ComfyUI reference implementation for IPAdapter models.
IPAdapter implementation that follows the ComfyUI way of doing things. The code is memory efficient, fast, and shouldn't break with Comfy updates.
2023/12/22: Added support for FaceID models. Read the documentation for details.
2023/12/05: Added batch embeds
node. This lets you encode images in batches and merge them together into an IPAdapter Apply Encoded
node. Useful mostly for animations because the clip vision encoder takes a lot of VRAM. My suggestion is to split the animation in batches of about 120 frames.
2023/11/29: Added unfold_batch
option to send the reference images sequentially to a latent batch. Useful for animations.
2023/11/26: Added timestepping. You may need to delete the old nodes and recreate them. Important: For this to work you need to update ComfyUI to the latest version.
2023/11/24: Support for multiple attention masks.
2023/11/23: Small but important update: the new default location for the IPAdapter models is ComfyUI/models/ipadapter
. No panic: the legacy ComfyUI/custom_nodes/ComfyUI_IPAdapter_plus/models
location still works and nothing will break.
2023/11/08: Added attention masking.
2023/11/07: Added three ways to apply the weight. See below for more info. This might break things! Please let me know if you are having issues. When loading an old workflow try to reload the page a couple of times or delete the IPAdapter Apply
node and insert a new one.
2023/11/02: Added compatibility with the new models in safetensors format (available on huggingface).
(previous updates removed for better readability)
The IPAdapter are very powerful models for image-to-image conditioning. Given a reference image you can do variations augmented by text prompt, controlnets and masks. Think of it as a 1-image lora.
The example directory has many workflows that cover all IPAdapter functionalities.
π€ Basic usage video
Download or git clone this repository inside ComfyUI/custom_nodes/
directory or use the Manager. Beware that the automatic update of the manager sometimes doesn't work and you may need to upgrade manually.
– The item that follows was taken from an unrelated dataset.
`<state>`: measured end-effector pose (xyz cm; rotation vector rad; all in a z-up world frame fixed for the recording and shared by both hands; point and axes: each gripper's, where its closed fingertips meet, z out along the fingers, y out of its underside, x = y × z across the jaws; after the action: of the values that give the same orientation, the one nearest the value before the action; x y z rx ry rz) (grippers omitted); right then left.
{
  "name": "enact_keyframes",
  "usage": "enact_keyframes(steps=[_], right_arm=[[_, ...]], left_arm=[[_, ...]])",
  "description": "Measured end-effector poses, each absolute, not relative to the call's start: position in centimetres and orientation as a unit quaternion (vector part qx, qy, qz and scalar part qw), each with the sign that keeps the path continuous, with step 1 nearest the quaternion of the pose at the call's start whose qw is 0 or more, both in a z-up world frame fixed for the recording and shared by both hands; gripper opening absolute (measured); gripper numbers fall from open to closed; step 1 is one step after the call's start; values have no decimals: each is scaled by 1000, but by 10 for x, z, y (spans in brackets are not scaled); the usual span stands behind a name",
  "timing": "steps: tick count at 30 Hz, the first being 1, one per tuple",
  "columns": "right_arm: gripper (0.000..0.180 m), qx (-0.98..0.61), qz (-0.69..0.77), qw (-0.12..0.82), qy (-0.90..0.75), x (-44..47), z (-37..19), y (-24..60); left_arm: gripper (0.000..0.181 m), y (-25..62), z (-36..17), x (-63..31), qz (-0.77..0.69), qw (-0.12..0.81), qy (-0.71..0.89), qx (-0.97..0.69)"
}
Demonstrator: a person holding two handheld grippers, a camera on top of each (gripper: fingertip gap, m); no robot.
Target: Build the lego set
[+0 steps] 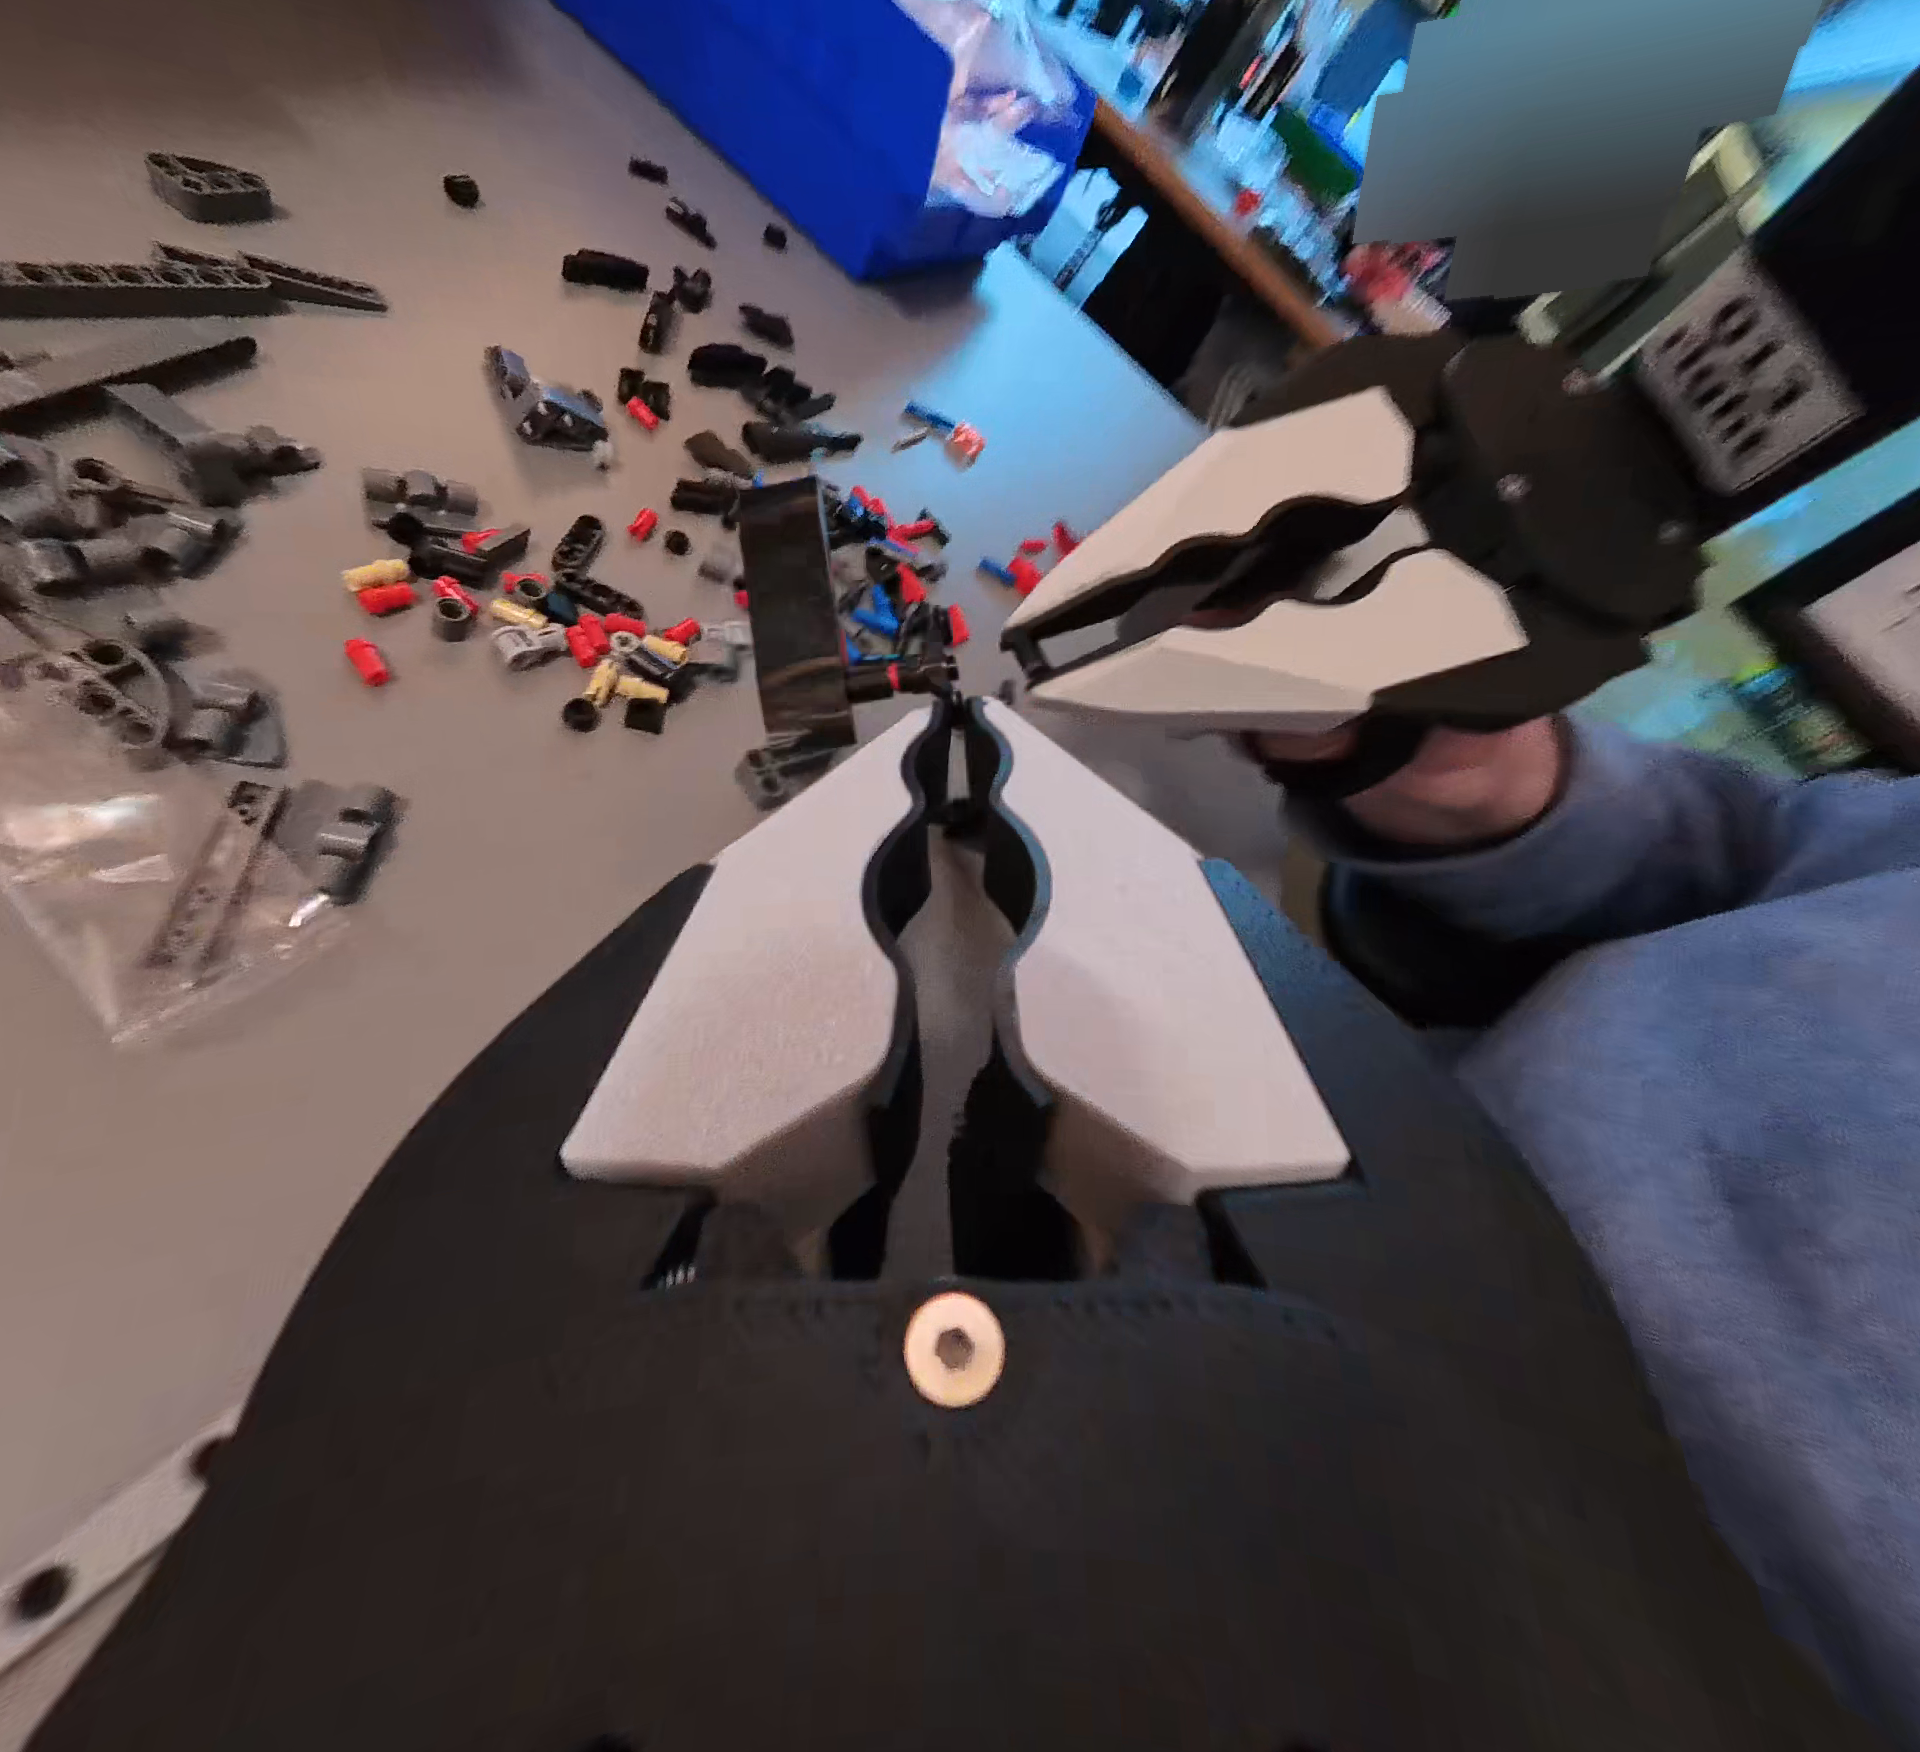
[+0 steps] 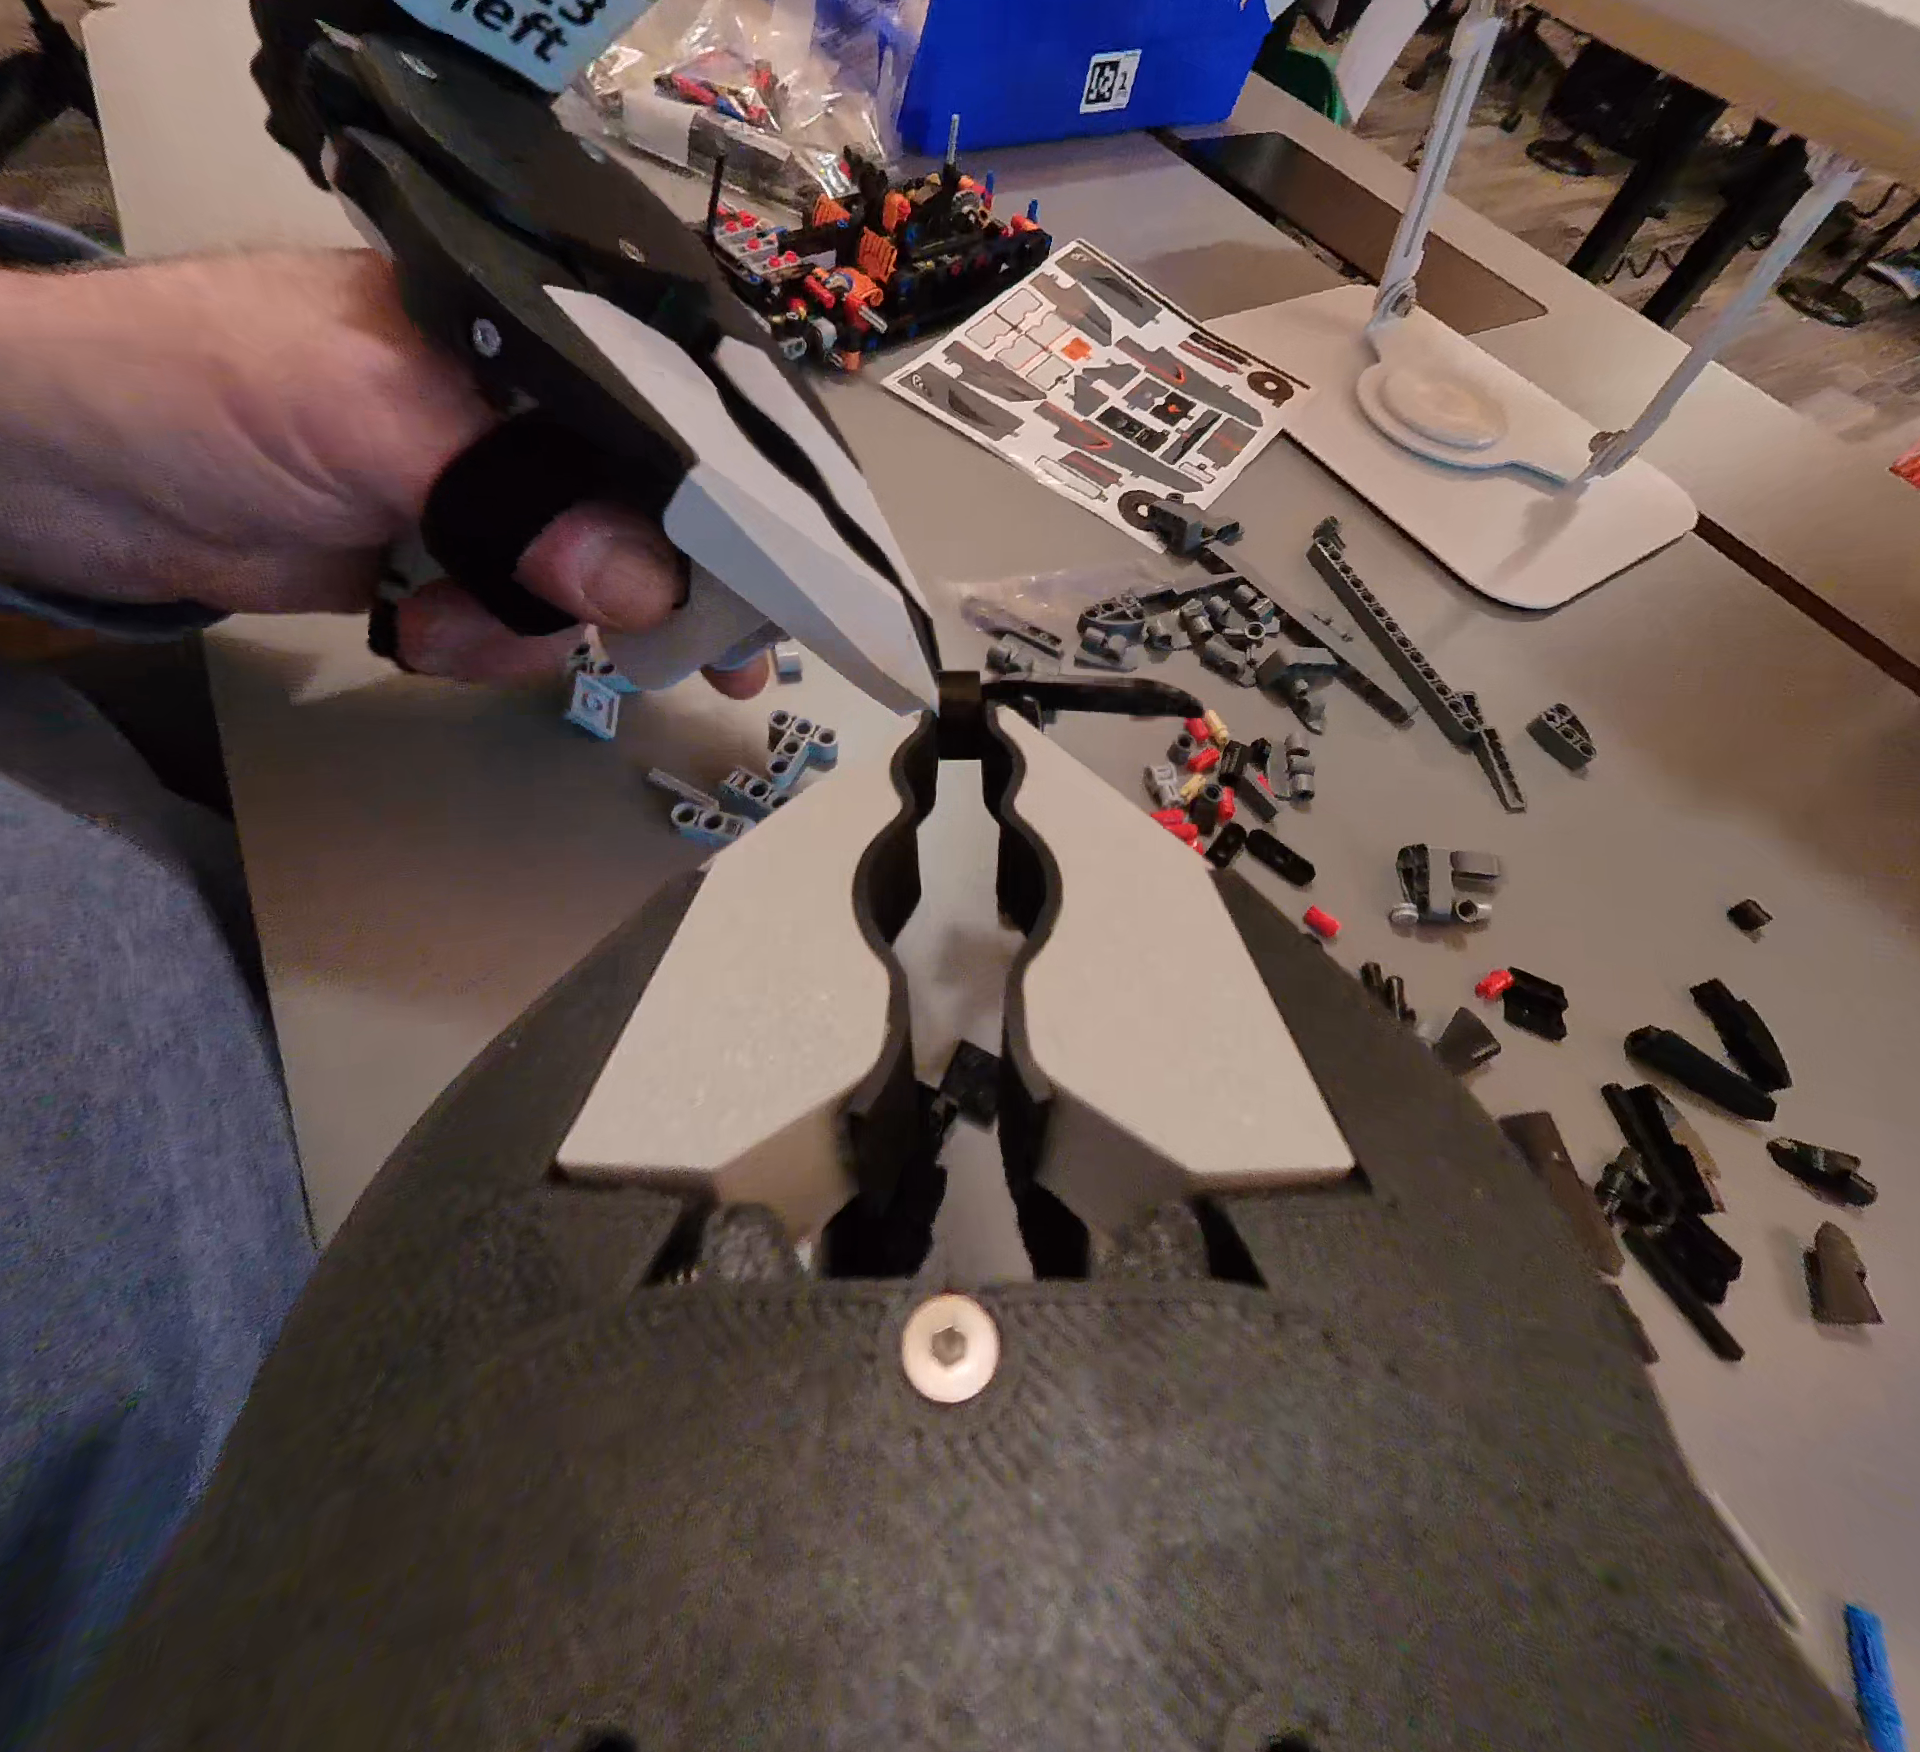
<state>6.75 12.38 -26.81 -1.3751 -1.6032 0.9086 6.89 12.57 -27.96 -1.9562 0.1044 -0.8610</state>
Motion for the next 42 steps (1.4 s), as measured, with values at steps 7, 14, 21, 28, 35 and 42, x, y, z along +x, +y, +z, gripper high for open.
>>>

The pre-trained models are available on huggingface, download and place them in the ComfyUI/models/ipadapter
directory (create it if not present). You can also use any custom location setting an ipadapter
entry in the extra_model_paths.yaml
file.
IPAdapter also needs the image encoders. You need the CLIP-ViT-H-14-laion2B-s32B-b79K and CLIP-ViT-bigG-14-laion2B-39B-b160k image encoders, you may already have them. If you don't, download them but be careful because the file name is the same! Rename them to something easy to remember and place them in the ComfyUI/models/clip_vision/
directory.
The following table shows the combination of Checkpoint and Image encoder to use for each IPAdapter Model. Any Tensor size error you may get it is likely caused by a wrong combination.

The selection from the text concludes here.